### Prompt
All pictures must be left out as you transcribe the lines from the first line of the data to the line containing "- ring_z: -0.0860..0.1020", both included.

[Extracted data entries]
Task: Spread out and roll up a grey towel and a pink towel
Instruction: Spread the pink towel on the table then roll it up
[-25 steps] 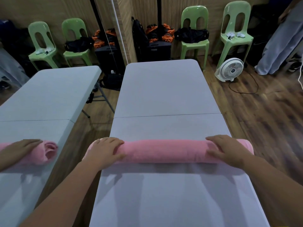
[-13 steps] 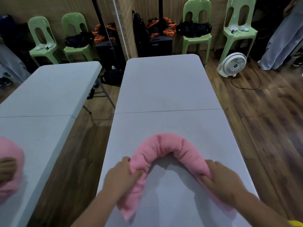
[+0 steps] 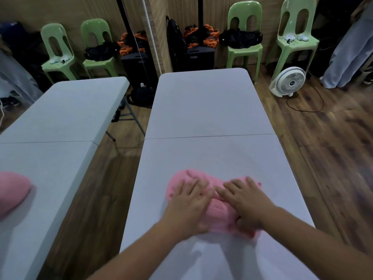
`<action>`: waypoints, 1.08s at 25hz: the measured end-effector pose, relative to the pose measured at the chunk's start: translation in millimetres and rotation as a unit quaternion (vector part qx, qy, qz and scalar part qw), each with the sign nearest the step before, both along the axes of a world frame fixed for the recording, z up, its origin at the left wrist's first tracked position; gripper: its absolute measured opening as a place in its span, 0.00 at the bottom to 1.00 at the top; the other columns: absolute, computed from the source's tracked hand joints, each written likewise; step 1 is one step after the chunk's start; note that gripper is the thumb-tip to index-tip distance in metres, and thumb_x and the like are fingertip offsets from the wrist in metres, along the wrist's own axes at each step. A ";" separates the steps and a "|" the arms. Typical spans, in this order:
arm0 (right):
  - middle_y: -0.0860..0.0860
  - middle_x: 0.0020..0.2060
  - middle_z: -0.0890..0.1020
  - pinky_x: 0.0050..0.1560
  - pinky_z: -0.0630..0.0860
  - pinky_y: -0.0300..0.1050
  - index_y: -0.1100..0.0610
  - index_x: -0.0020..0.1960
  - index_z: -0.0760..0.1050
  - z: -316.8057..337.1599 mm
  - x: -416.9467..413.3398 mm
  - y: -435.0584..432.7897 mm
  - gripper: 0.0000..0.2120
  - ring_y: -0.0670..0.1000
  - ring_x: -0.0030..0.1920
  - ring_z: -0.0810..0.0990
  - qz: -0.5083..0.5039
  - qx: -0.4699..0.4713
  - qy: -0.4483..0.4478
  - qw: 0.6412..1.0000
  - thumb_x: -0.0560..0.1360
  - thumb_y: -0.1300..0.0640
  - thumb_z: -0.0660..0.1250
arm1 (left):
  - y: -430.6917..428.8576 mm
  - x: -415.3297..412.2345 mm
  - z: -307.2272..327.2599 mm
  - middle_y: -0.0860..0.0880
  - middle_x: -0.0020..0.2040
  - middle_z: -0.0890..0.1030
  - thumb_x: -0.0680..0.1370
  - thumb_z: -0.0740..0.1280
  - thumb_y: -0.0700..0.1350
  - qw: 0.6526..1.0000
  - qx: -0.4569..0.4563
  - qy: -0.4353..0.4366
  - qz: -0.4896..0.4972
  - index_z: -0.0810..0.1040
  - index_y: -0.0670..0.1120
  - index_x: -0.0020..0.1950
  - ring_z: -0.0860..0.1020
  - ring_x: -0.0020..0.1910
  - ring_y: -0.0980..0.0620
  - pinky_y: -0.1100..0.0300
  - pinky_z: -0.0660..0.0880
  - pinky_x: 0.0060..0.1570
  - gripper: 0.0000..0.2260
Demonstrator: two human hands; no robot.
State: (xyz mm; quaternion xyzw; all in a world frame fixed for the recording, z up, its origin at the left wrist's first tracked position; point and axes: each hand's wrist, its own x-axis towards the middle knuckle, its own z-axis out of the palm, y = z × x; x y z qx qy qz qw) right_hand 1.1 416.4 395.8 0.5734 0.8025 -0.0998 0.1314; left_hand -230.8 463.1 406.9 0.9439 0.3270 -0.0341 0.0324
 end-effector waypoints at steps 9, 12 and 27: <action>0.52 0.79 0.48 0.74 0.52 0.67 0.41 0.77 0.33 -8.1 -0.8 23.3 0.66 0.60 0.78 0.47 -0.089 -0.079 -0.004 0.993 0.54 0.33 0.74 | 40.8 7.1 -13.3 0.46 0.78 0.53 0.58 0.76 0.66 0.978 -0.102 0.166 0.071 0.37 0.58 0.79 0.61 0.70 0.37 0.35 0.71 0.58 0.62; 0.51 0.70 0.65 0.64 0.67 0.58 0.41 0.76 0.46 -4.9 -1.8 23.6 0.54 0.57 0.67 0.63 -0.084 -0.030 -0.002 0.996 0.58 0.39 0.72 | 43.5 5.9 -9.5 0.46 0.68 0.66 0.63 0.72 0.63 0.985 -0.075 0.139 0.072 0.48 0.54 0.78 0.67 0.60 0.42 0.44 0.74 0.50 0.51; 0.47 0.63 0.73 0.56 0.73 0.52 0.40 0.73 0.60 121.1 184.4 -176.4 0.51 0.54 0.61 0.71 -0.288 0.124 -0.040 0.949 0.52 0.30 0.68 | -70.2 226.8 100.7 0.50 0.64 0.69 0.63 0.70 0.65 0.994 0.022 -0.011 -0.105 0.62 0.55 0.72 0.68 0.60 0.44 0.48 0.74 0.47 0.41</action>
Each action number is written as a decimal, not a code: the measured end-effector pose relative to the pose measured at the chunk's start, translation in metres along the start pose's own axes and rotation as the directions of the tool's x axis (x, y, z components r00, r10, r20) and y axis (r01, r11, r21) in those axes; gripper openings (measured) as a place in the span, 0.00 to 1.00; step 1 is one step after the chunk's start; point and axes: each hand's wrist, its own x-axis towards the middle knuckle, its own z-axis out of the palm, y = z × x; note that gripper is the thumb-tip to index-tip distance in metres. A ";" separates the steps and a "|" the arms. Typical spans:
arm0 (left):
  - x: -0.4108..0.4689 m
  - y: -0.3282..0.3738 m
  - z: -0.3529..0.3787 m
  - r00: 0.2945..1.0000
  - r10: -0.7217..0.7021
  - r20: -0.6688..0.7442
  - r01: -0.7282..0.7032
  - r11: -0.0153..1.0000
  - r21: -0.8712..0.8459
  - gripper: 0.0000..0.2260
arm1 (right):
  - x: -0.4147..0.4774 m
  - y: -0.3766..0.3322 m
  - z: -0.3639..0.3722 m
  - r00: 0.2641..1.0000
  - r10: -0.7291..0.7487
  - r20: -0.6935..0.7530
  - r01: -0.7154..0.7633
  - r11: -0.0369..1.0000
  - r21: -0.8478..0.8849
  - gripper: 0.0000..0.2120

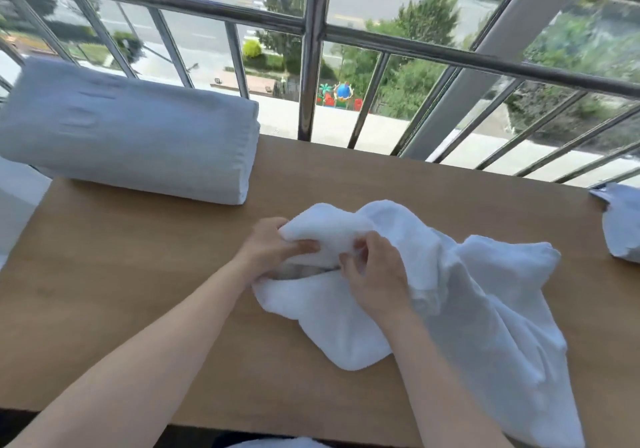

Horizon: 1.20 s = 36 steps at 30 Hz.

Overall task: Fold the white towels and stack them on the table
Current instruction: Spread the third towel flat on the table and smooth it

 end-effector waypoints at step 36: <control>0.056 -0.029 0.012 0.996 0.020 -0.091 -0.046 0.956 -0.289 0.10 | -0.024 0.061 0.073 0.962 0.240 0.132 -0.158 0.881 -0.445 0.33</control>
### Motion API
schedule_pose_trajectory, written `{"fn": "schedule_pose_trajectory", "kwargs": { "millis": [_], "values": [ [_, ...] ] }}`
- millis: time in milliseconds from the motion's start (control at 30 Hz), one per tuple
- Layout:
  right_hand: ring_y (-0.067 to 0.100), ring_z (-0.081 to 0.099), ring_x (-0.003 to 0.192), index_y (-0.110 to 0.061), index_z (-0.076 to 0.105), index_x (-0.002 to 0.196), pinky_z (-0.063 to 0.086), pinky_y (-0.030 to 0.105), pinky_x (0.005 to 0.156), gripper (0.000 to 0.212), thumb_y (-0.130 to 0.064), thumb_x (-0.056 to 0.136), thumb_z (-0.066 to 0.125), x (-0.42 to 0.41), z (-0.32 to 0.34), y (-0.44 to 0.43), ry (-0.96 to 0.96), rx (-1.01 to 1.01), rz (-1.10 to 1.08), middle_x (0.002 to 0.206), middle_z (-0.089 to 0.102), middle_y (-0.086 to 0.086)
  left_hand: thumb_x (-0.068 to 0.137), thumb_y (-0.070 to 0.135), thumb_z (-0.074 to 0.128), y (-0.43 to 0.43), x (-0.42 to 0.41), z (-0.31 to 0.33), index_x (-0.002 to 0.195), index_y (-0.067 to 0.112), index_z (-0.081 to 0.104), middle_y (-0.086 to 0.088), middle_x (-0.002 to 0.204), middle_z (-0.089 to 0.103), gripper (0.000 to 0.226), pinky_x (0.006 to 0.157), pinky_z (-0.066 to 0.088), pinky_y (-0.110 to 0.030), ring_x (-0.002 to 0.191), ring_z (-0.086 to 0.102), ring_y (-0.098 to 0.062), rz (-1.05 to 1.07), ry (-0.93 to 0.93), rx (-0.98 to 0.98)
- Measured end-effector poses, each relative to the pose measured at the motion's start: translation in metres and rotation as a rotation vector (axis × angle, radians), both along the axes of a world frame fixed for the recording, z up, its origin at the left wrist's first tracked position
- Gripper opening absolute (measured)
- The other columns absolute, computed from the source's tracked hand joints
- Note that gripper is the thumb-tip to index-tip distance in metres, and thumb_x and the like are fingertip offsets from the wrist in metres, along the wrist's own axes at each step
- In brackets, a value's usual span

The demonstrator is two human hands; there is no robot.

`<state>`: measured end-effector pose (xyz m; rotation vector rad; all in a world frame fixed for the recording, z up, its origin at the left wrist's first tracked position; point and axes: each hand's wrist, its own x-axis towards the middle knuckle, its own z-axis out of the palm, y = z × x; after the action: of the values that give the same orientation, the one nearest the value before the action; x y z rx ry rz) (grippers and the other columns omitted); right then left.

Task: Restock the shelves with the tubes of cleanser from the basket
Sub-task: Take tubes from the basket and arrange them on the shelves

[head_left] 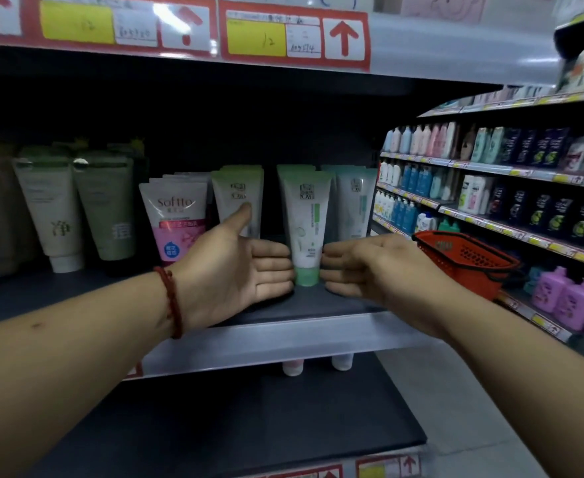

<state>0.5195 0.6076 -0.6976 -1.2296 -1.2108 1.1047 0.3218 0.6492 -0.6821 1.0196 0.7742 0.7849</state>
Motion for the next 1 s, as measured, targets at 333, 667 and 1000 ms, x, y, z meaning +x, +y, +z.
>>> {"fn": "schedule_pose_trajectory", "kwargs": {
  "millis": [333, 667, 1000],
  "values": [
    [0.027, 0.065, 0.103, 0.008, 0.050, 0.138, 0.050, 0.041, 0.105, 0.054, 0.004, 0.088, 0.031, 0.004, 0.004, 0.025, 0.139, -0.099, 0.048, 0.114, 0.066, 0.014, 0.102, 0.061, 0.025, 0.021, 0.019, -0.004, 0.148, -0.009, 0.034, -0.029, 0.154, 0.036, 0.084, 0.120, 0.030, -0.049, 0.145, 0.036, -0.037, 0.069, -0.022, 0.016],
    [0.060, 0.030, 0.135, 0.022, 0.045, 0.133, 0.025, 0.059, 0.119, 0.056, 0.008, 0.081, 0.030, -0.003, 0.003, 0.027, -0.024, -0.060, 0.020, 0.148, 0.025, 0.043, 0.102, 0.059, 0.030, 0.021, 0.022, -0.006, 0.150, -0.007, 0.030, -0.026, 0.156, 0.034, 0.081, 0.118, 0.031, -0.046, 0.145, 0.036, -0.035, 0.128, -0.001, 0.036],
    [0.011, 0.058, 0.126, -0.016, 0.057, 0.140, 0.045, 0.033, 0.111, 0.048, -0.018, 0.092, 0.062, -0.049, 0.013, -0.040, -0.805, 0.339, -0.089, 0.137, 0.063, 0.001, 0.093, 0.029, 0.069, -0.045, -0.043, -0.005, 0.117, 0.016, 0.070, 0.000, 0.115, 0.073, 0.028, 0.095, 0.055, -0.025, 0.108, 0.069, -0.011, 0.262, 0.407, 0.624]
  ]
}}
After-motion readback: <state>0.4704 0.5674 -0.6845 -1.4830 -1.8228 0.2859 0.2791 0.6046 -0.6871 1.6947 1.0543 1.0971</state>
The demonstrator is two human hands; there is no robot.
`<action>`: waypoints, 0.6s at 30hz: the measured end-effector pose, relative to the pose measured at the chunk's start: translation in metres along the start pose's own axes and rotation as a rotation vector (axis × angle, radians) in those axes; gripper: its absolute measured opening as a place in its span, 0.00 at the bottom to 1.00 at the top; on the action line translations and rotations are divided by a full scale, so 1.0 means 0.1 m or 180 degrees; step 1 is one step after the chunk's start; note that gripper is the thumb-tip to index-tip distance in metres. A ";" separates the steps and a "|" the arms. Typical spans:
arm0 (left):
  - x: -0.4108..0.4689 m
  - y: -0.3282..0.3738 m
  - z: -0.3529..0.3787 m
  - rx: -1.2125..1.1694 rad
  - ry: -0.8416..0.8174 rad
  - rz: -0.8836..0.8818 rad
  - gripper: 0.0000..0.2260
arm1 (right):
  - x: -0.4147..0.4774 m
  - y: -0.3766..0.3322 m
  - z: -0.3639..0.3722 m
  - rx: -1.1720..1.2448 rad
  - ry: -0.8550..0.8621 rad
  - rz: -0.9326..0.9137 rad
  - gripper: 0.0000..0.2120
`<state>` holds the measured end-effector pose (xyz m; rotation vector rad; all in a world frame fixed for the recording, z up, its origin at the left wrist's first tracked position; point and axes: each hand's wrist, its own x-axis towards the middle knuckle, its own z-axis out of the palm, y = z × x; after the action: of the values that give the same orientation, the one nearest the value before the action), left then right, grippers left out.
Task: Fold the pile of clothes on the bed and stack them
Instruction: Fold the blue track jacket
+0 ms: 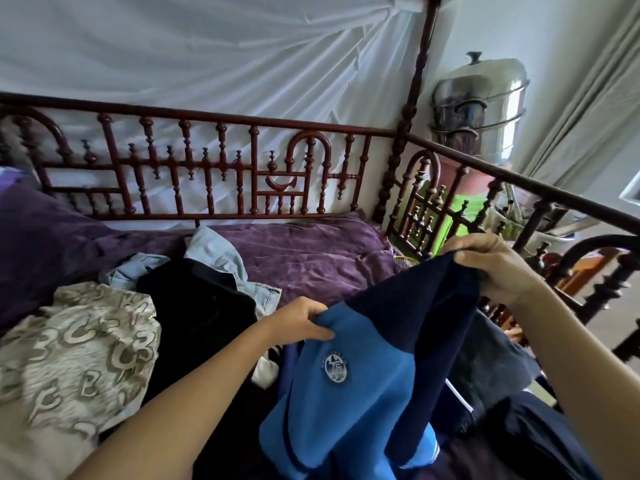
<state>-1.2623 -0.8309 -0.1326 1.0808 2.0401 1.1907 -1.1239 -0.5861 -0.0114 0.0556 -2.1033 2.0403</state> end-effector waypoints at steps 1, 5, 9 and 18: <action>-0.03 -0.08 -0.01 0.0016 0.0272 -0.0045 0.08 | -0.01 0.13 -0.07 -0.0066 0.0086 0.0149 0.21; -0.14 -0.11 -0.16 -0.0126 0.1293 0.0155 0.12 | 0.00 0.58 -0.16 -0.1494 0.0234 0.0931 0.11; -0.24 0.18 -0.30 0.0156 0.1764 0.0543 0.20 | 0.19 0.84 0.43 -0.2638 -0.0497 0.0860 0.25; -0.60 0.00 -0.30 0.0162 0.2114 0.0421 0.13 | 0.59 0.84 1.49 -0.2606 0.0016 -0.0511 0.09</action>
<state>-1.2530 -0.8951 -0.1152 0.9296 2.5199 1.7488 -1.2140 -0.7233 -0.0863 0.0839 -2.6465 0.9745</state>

### Answer box
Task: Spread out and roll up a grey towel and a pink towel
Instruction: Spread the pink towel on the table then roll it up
[-25 steps] 
[-13 steps] 
[+0 steps] 
`<action>`: waypoints, 1.08s at 25hz: the measured end-effector pose, relative to the pose measured at the chunk's start: translation in millimetres and rotation as a unit quaternion (vector part qx, qy, qz and scalar part qw), each with the sign nearest the step before, both along the axes of a world frame fixed for the recording, z up, its origin at the left wrist's first tracked position; gripper: its absolute measured opening as a place in its span, 0.00 at the bottom to 1.00 at the top; the other columns: absolute, computed from the source's tracked hand joints, each written likewise; step 1 is one step after the chunk's start; note that gripper is the thumb-tip to index-tip distance in metres, and thumb_x and the like are fingertip offsets from the wrist in metres, along the wrist's own axes at each step. A ";" separates the steps and a "|" the arms. Typical spans, in this order:
arm0 (right):
  - middle_y: -0.0860..0.0860
  - middle_x: 0.0020..0.2060
  - middle_z: -0.0890..0.1020
  - pinky_x: 0.0050..0.1560
  - pinky_z: -0.0630..0.0860
  - pinky_y: -0.0300..0.1050
  - index_y: -0.1100..0.0610
  - index_x: -0.0020..0.1960
  - index_z: -0.0760..0.1050
  - z: -316.8057..337.1599 mm
  - x: -416.9467..413.3398 mm
  - y: -435.0584..432.7897 mm
  - gripper: 0.0000..0.2120
  - ring_y: -0.0670..0.1000
  - ring_x: -0.0030..0.1920
  - ring_z: -0.0810..0.0990
  - qz: -0.5083..0.5039
  - qx: -0.4699..0.4713
  - qy: -0.4483..0.4478
  - qw: 0.6412..1.0000
  - thumb_x: -0.0560..0.1360
  - thumb_y: -0.1300..0.0640
  - thumb_z: -0.0660..0.1250
arm1 (left):
  - y: -430.6917..428.8576 mm
  - x: -415.3297..412.2345 mm
  - z: -307.2272..327.2599 mm
  - middle_y: -0.0860..0.0880
  - middle_x: -0.0020..0.2040
  - middle_z: -0.0890..0.1030
  - thumb_x: -0.0680..0.1370
  - thumb_z: -0.0740..0.1280
  - thumb_y: -0.0700..0.1350
  - qw: 0.6526..1.0000
  - qx: -0.4569..0.4563
  - qy: -0.4353..0.4366
  - qz: -0.4896..0.4972
  - index_z: -0.0810..0.1040
  - index_y: -0.0670..0.1120
  - index_x: -0.0020..0.1950
  - ring_z: -0.0860..0.1020

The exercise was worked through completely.